_Work to complete_: Going through the material below, output exactly the lines from the one containing "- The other" through the one containing "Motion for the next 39", and no pictures.

_Stored data_:
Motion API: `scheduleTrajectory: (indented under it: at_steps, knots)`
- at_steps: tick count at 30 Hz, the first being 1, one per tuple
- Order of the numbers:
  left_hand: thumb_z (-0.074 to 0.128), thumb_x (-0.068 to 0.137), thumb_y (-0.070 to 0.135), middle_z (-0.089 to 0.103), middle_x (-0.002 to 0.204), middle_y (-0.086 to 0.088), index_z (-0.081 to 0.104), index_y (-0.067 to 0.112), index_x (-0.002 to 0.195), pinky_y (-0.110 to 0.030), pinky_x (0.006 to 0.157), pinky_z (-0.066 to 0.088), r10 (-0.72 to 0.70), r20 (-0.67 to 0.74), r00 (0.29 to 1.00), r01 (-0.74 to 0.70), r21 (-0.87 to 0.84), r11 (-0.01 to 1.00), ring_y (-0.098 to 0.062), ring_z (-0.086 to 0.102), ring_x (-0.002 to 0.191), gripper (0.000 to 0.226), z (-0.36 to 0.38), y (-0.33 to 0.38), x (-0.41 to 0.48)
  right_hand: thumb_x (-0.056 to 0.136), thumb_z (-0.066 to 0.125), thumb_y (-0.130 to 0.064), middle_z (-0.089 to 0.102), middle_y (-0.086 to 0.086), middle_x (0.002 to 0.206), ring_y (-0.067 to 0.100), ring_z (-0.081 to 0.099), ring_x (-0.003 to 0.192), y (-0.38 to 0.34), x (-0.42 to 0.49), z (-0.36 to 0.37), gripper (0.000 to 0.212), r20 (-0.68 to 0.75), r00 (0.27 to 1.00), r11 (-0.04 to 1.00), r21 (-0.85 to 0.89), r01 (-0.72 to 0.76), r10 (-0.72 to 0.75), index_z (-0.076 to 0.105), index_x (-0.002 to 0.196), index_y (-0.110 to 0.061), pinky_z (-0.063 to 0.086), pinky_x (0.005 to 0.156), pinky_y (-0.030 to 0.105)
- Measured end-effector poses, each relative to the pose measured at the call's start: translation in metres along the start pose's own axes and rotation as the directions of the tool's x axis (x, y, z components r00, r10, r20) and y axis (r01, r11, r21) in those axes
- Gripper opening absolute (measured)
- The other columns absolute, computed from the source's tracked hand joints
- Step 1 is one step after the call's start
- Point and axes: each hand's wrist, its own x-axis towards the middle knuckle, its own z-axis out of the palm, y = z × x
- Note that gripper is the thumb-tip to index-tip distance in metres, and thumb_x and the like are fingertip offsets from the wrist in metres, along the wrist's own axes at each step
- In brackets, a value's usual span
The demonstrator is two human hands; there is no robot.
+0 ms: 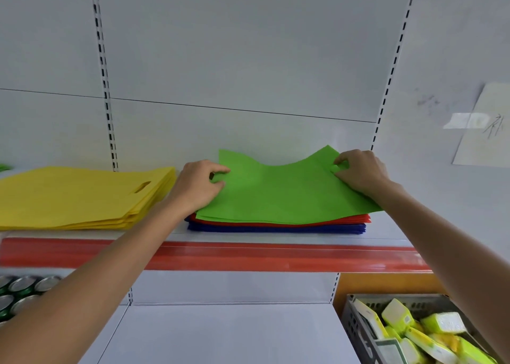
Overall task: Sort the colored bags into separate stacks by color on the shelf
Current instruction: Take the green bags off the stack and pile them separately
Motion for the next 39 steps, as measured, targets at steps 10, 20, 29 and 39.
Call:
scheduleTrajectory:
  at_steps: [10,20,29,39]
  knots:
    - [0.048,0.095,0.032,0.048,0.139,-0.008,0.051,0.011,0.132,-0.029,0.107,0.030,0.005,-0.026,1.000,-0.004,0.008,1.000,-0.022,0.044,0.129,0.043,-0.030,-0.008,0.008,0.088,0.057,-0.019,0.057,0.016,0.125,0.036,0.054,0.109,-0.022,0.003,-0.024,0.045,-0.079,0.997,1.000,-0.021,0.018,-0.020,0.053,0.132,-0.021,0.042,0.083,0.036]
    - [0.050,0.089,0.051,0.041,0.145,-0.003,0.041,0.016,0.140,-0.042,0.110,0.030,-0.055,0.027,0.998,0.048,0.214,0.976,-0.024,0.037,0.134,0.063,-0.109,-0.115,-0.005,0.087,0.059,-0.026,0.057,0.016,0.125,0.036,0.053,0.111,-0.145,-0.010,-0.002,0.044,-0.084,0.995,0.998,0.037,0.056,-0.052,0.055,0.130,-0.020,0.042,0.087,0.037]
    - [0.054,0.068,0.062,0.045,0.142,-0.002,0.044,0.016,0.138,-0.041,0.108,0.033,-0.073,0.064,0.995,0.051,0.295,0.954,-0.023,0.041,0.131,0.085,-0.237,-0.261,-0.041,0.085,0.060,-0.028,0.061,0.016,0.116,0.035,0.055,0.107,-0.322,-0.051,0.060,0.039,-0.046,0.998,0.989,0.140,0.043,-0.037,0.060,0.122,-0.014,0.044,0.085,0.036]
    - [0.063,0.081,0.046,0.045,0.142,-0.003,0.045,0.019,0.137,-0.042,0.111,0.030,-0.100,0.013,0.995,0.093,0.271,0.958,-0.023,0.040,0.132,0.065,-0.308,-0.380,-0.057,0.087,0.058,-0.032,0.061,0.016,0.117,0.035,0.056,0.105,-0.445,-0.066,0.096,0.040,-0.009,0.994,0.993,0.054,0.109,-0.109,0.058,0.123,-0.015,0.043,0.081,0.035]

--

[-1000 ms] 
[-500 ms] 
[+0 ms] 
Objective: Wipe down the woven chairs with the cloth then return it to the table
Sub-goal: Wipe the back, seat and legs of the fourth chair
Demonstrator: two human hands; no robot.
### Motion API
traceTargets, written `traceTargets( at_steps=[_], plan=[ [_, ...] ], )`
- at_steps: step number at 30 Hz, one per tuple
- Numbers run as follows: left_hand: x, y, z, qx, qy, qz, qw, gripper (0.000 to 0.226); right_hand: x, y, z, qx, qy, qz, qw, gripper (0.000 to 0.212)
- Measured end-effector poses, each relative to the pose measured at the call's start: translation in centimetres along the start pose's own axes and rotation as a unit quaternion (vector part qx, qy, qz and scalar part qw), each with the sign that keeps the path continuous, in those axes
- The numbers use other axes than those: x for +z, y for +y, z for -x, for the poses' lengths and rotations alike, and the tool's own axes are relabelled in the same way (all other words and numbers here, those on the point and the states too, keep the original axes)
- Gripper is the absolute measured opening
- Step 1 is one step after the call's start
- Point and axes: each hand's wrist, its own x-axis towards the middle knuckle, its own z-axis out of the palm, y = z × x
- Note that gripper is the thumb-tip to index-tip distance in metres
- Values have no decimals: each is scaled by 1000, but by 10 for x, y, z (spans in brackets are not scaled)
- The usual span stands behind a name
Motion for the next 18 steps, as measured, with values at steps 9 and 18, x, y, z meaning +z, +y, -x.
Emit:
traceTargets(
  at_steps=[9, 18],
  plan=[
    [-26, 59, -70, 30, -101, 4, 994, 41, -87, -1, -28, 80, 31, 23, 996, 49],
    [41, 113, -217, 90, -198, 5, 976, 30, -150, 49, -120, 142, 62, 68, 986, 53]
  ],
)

_Answer to this task_:
- The other columns absolute, computed from the source's tracked hand joints
- Step 1 is one step after the call's start
- Point and axes: each hand's wrist, its own x-axis towards the middle knuckle, its own z-axis out of the palm, y = z × x
- Note that gripper is the thumb-tip to index-tip distance in metres, and thumb_x and the like are fingertip offsets from the wrist in metres, along the wrist's own axes at each step
- In brackets, a value's usual span
The demonstrator is two human hands; there is no robot.
+0 ms: 
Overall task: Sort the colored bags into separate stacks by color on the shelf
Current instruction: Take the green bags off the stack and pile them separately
Motion for the next 39 steps, as measured, targets at steps 10, 20, 29 and 39.

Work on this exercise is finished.